Alexey, ClickHouse developer.
Common mistakes we've encountered in practice.
Example:
Table hits: 105 columns,
row size in uncompressed binary format — 718 bytes.
Batch size 1000000 rows:
Insert into MergeTree table
— 506,650 rows per second;
Insert into ReplicatedMergeTree with two replicas
— 393,940 rows per second;
Insert into ReplicatedMergeTree
with two replicas and insert_quorum = 2
— 259,660 rows per second;
Example:
Table hits: 105 columns,
row size in uncompressed binary format — 718 bytes.
Batch size — one row:
Insert into MergeTree table
— 59 rows per second;
Insert into ReplicatedMergeTree with two replicas
— 6 rows per second;
Insert into ReplicatedMergeTree
with two replicas and insert_quorum = 2
— 2 rows per second;
— 10,000 .. 100,000 times slower.
Why does this happen?
This is a ClickHouse limitation.
MergeTree tables don't contain log and memtable.
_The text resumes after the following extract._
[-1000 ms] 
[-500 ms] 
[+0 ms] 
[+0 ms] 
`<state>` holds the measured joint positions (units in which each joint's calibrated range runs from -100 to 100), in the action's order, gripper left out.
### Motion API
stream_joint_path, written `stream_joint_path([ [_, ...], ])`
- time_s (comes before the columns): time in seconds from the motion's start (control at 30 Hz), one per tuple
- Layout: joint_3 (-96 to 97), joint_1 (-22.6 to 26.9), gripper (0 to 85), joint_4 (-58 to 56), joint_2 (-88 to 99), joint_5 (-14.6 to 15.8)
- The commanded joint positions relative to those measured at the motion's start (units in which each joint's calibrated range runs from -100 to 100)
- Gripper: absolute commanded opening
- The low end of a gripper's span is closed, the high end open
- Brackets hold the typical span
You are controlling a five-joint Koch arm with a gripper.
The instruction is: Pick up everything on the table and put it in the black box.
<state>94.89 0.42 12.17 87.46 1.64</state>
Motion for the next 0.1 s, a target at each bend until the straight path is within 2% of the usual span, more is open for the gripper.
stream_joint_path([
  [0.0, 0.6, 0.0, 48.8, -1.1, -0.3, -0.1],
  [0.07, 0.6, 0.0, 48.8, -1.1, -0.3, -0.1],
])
Data is immediately written to the file system,
laid out by columns.
Method 1.
Use a distributed queue (Kafka).
Pull data from the queue in batches once per second
and write to ClickHouse.
Disadvantages:
— cumbersome construction;
— another complex distributed system.
Method 2.
Write logs to a file.
Once per second, rename the file and open a new one.
A separate process takes the oldest file and inserts it into ClickHouse.
Disadvantages:
— possibility of data loss on hardware failure.
Method 3.
Server process accumulates a batch of logs in an internal buffer.
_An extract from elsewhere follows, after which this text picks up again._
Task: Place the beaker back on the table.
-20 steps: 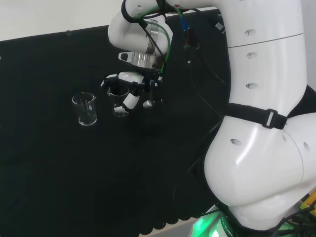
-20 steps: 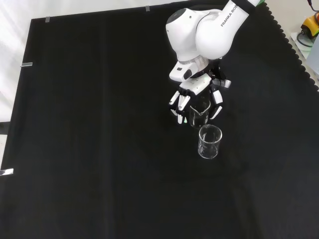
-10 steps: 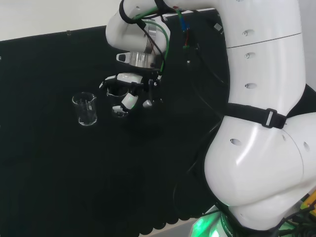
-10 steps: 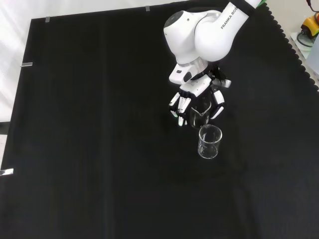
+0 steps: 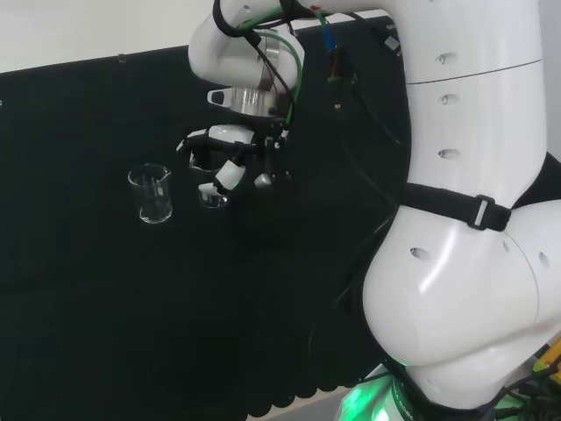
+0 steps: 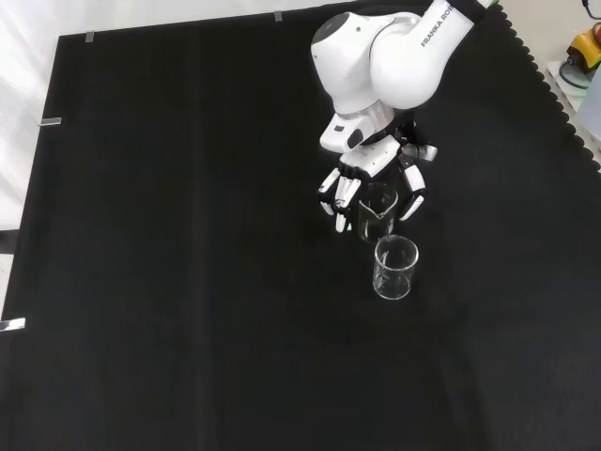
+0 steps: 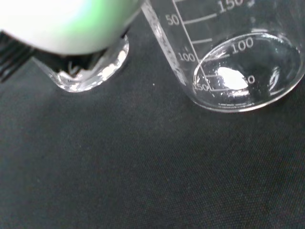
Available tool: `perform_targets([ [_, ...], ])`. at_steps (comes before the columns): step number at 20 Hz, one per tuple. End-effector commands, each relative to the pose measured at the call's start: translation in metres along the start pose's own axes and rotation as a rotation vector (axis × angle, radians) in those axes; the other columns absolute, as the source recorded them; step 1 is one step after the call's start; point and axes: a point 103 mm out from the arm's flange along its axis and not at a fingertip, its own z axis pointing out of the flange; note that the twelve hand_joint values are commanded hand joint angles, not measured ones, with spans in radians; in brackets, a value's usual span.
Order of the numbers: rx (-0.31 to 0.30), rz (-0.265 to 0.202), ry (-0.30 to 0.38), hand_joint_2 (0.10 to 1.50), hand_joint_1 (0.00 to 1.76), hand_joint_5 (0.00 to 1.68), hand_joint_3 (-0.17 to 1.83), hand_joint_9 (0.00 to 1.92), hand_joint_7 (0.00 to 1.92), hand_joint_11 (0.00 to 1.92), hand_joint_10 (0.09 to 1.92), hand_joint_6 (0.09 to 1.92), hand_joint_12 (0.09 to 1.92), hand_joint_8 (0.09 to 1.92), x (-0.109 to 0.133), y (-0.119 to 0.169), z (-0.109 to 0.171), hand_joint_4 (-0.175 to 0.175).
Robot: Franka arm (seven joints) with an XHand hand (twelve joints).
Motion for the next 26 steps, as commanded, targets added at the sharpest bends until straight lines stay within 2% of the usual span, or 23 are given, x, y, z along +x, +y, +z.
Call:
perform_targets([
  [1,-0.015,0.005,-0.002,0.32,0.91,0.35,1.06,0.66,0.57,0.10,0.64,0.34,1.38,0.74,0.000,-0.004,-0.005,-0.038],
  [5,-0.039,0.010,0.000,0.32,0.91,0.36,1.06,0.65,0.57,0.10,0.64,0.34,1.38,0.74,0.001,-0.011,-0.017,-0.038],
  [7,-0.030,0.009,0.018,0.32,0.90,0.36,1.05,0.56,0.52,0.05,0.65,0.32,1.39,0.73,0.002,-0.015,-0.025,-0.036],
  [9,-0.047,0.011,0.013,0.32,0.87,0.36,1.04,0.43,0.42,0.01,0.68,0.28,1.32,0.71,0.003,-0.018,-0.032,-0.035],
  [16,-0.045,0.024,-0.010,0.32,0.85,0.33,1.01,0.23,0.19,0.00,0.69,0.19,1.14,0.63,0.009,-0.030,-0.051,-0.040],
  [26,-0.086,0.069,-0.025,0.33,0.85,0.30,1.01,0.20,0.15,0.00,0.72,0.13,1.09,0.59,0.012,-0.065,-0.076,-0.043],
])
Periodically, the accumulated buffer swaps with an empty one
and a separate thread writes the accumulated data to ClickHouse.
Disadvantages:
— data loss on kill -9 of the process;
— data loss or OOM when unable to write to ClickHouse;
Method 4.
Server process keeps a connection to ClickHouse open,
in which an INSERT query is made and rows are sent one by one
or in small batches with Transfer-Encoding: chunked.
Periodically, the data stream ends
and a new INSERT query is executed.
In this case, ClickHouse will buffer the data
on its side itself.
Disadvantages:
— data loss on kill -9 of the process;
Method 5.
https://github.com/nikepan/clickhouse-bulk
— intermediate server for grouping INSERTs into batches;
Method 6.
Buffer tables.
Advantages:
— very easy to start using;
Disadvantages:
— doesn't fully solve the problem, batches still needed;
— adds other problems (no log, possible data loss).
Support for importing from Kafka directly inside ClickHouse.
— inserting data in VALUES format with computed expressions;
— inserting data belonging to a large
number of partitions in each batch.
Example:
Country String,
City String,
Browser String,
IPAddress String,
...
Strings compress almost as well as numeric identifiers.
There's almost no difference in disk and IO.
But when processing a query, the CPU difference is at least several times.
Example:
SELECT uniqExact(IPAddress) FROM ip_address_num
— 0.073 sec, 137.79 million rows/s.
SELECT uniqExact(IPAddress) FROM ip_address_string
— 0.265 sec, 37.70 million rows/s.
SELECT formatReadableSize(sum(data_compressed_bytes)) FROM system.columns WHERE table = 'ip_address_num'
— 30.92 MiB vs. 43.65 MiB.
1. If there are few different values,
just write numeric identifiers.
Converting to strings and back can be done on the application side.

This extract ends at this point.